Vladimír Boudník (17 March 1924 – 5 December 1968) was a Czech graphic artist and photographer. He was a key figure in Czech post-war art and a representative of the "explosionism" movement. He is best known for his active and structural graphic art, but also created mostly photographic and monotype works that, until recently, remained unknown.

==Biography==
Boudník was born on 17 March 1924 in Prague.

During World War II, he was sent to forced labor in Germany, an experience that resulted in a lifelong trauma. After the war, he attended art school, where he studied printmaking. He spent a brief period working in advertising before getting a job at an ironworks in Kladno, where he met Bohumil Hrabal.

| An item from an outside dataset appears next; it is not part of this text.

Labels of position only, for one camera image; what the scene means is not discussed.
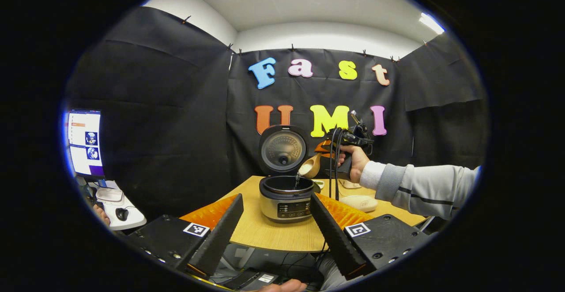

In 1952 Boudník, began working for ČKD Works in Prague. The factory environment served as an inspiration for his "active graphics" made of industrial material and waste.

Boudník died on 5 December 1968 in Prague. He committed suicide while experimenting with asphyxiation.

==Work==
Boudník worked mostly in graphics, and developed a number of innovative printmaking techniques. He was also one of the first Czech artist to begin working with the general public, organizing "happenings" and interacting with psychiatric patients.

His work had a large influence on many contemporary Czech artists, especially author Bohumil Hrabal, with whom he shared many years of friendship. Boudník appears in several texts by Hrabal, most notably the novella The Gentle Barbarian.

Since 1995, the city of Prague has annually awarded the Vladimír Boudník Award (Cena Vladimíra Boudníka) to a living Czech printmaking artist. Notable recipients include Jan Kubíček.

At least five volumes of collected works and correspondence of Vladimír Boudník have been published since the 1990s.

==Literature==
- Něžný Barbar (The Gentle Barbarian), Bohumil Hrabal, Prague: Petlice 1973 (underground publishing house); Exile edition: Index, Köln, 1981. The novel features Boudník.
- Zdeněk Primus (ed.), Vít Havránek, Vladislav Merhaut, Martin Pilař, Jan Rous, Jiří Valoch: Vladimír Boudník mezi avantgardou a undergroudem [ Vladimír Boudník between the avant-garde and underground ], 2004, ISBN 80-86010-77-5. Monograph tracing Boudník's life and works.